Records contained in a dataset:
********

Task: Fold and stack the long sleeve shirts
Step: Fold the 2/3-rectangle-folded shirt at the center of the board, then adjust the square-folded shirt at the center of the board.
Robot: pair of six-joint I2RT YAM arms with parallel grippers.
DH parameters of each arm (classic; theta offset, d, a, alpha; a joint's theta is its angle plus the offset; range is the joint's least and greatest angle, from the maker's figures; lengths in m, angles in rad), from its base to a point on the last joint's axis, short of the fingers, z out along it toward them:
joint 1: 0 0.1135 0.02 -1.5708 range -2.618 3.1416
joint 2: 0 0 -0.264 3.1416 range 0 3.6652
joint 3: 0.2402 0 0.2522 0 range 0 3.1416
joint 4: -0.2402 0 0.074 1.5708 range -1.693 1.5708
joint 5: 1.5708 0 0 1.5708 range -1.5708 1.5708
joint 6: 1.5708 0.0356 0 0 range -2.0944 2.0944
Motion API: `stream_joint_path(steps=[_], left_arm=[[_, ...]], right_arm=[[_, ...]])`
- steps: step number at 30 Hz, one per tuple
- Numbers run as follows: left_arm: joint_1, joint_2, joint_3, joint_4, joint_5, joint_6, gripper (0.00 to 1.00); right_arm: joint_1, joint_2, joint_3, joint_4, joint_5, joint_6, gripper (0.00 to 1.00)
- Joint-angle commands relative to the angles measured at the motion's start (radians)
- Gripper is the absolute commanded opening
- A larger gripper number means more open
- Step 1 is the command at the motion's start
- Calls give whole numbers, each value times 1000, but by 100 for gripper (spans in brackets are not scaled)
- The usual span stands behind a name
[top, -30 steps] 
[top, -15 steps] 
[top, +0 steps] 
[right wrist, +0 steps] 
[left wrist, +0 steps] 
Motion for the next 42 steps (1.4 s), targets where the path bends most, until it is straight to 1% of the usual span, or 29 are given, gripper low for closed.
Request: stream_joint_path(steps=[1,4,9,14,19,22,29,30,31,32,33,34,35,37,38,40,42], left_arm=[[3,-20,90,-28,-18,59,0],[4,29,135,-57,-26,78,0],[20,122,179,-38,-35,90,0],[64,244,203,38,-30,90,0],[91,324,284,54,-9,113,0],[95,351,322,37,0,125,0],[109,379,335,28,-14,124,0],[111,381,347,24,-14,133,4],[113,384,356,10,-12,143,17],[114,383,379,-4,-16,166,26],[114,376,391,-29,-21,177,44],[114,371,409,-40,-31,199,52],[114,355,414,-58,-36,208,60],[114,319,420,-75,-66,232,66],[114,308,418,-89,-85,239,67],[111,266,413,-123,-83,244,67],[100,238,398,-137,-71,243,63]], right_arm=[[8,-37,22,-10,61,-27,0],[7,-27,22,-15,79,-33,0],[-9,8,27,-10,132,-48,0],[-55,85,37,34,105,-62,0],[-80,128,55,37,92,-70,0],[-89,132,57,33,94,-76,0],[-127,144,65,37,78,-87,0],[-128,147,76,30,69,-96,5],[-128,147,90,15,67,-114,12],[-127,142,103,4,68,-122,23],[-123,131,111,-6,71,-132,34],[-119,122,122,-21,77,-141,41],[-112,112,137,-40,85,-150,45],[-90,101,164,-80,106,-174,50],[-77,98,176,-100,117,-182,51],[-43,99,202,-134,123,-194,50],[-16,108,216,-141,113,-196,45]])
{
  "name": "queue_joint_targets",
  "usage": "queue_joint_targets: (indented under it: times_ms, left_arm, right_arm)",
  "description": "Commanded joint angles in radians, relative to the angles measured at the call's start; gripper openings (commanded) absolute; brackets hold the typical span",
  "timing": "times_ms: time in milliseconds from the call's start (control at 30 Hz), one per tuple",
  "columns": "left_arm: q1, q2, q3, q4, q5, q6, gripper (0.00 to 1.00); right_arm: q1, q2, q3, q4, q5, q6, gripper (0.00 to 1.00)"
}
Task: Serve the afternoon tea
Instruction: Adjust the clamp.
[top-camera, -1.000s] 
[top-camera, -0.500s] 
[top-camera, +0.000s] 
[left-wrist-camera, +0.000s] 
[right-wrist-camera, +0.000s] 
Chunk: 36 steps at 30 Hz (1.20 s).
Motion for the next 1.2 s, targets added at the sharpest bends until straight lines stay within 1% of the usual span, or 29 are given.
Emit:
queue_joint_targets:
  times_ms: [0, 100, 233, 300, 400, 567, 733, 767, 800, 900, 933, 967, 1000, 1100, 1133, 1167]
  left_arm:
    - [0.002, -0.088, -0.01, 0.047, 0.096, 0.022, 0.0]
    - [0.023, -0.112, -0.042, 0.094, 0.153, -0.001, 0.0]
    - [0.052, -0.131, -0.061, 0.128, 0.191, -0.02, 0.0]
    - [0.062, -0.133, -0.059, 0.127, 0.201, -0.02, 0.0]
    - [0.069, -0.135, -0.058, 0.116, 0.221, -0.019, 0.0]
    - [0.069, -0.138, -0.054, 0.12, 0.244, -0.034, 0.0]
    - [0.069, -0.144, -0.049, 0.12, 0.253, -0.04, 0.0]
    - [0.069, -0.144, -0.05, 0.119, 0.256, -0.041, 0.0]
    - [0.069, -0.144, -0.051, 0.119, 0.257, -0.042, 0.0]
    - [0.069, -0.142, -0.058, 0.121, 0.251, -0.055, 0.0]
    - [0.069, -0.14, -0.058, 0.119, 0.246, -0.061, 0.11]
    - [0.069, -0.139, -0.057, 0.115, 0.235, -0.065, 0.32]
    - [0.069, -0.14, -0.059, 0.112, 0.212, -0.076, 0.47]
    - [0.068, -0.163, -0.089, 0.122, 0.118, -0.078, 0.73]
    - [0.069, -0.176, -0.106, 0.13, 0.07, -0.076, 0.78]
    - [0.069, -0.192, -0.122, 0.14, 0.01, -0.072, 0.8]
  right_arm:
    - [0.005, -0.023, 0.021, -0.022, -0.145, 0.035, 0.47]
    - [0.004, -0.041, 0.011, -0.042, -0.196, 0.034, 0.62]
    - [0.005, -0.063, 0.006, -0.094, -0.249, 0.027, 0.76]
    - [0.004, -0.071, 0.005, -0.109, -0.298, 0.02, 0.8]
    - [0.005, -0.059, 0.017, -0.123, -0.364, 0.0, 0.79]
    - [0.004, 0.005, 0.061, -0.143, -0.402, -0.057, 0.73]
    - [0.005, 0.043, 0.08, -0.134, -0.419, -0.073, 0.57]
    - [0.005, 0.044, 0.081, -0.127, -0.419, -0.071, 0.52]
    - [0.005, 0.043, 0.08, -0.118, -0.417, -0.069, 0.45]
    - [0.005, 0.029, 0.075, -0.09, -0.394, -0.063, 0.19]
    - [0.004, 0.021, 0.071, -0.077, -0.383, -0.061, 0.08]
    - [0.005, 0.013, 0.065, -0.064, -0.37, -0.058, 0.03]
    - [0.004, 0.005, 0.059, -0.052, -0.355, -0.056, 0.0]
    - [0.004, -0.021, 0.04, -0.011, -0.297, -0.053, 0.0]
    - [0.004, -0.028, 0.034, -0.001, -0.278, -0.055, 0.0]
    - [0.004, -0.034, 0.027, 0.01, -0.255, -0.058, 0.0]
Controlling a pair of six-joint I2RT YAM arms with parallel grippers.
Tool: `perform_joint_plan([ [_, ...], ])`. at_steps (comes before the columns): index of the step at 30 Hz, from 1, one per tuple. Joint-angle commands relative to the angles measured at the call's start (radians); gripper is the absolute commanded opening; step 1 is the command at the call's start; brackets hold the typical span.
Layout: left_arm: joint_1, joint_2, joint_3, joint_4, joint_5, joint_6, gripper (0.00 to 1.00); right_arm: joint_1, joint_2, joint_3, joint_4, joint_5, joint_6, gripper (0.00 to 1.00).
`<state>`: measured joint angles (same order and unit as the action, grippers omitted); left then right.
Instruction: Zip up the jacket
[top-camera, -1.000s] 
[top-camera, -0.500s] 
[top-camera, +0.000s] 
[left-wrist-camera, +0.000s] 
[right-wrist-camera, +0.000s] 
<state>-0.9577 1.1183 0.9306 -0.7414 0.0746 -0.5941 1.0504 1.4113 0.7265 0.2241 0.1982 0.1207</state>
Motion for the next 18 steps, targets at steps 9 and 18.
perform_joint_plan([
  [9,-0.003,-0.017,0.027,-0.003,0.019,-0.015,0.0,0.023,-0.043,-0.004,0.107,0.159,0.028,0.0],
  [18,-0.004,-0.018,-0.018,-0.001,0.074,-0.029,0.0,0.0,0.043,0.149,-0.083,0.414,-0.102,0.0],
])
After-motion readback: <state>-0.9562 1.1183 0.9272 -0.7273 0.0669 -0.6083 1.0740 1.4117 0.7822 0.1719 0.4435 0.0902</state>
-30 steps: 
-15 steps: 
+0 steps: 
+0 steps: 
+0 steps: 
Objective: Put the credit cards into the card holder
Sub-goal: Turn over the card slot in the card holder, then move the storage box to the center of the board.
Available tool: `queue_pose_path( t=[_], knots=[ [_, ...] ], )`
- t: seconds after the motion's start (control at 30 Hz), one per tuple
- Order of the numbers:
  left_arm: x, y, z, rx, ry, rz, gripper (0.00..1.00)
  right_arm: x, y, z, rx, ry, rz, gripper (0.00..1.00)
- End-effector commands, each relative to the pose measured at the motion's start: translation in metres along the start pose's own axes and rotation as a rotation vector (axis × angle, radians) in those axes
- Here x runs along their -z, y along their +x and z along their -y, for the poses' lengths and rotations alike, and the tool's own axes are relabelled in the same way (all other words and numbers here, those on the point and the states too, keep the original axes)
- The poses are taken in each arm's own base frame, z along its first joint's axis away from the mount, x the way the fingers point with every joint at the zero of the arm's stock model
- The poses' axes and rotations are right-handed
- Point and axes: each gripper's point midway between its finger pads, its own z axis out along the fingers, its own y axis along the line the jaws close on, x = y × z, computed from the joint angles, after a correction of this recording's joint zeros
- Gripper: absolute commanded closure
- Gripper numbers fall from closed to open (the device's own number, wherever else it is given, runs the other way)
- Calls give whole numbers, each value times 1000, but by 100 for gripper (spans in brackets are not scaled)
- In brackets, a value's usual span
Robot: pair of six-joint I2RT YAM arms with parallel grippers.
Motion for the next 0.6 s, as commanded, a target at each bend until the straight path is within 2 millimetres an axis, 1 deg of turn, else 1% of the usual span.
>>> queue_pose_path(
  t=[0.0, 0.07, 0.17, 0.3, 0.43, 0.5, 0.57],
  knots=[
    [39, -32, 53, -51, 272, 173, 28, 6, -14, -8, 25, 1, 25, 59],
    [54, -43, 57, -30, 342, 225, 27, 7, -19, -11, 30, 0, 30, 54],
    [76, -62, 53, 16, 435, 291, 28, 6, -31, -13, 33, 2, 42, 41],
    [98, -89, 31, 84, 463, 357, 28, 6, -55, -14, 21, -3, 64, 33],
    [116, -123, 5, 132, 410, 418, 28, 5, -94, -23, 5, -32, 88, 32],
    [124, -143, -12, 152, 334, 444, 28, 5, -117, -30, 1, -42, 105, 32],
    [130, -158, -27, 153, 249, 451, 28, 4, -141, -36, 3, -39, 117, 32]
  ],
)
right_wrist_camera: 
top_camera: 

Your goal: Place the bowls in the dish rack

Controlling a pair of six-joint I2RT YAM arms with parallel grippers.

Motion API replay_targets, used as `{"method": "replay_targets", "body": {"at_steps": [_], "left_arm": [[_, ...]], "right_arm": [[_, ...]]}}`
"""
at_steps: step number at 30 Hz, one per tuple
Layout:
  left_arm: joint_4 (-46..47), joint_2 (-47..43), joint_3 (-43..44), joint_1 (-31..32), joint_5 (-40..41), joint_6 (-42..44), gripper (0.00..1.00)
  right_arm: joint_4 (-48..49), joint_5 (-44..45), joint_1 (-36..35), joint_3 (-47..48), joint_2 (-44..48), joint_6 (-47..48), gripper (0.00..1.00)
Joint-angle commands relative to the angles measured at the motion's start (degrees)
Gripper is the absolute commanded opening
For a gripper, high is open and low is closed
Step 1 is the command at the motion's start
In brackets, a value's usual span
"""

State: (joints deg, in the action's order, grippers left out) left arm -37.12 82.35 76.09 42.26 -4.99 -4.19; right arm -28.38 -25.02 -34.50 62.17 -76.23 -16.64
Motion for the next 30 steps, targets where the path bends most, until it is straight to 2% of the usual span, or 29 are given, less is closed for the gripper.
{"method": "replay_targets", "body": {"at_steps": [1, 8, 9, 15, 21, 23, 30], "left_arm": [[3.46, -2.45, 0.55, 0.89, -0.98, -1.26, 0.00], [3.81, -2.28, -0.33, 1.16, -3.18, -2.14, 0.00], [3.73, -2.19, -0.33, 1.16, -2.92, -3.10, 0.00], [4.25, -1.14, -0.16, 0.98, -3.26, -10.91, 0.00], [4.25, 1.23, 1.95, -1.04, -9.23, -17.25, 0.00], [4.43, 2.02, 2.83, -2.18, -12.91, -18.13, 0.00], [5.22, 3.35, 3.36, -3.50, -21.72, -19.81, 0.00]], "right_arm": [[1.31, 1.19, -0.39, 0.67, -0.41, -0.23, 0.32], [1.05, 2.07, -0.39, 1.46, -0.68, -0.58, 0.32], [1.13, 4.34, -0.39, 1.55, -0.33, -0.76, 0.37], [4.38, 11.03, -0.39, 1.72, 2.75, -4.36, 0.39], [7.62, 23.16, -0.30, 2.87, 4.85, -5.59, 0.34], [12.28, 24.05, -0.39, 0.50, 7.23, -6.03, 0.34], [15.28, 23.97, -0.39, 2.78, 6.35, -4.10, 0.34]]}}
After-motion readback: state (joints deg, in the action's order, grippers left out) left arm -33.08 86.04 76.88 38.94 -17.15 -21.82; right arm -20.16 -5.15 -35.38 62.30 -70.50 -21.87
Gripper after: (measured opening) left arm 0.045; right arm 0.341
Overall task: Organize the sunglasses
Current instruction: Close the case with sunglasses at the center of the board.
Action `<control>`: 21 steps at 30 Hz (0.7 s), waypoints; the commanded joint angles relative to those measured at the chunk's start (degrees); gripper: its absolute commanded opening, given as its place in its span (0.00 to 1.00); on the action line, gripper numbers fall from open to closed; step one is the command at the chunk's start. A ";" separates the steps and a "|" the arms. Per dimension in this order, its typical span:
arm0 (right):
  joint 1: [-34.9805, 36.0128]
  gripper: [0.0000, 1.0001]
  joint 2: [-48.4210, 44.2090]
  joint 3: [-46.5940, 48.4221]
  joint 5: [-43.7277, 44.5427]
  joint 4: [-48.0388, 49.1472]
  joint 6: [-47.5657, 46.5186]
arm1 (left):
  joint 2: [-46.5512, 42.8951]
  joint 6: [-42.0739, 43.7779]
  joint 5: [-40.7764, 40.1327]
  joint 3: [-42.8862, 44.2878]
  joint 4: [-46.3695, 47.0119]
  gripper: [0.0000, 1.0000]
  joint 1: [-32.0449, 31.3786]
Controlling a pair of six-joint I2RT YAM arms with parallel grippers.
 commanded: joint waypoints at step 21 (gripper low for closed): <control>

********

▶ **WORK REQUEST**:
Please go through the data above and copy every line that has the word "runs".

▶ **SOLUTION TO THIS TASK**:
- Here x runs along their -z, y along their +x and z along their -y, for the poses' lengths and rotations alike, and the tool's own axes are relabelled in the same way (all other words and numbers here, those on the point and the states too, keep the original axes)
- Gripper numbers fall from closed to open (the device's own number, wherever else it is given, runs the other way)

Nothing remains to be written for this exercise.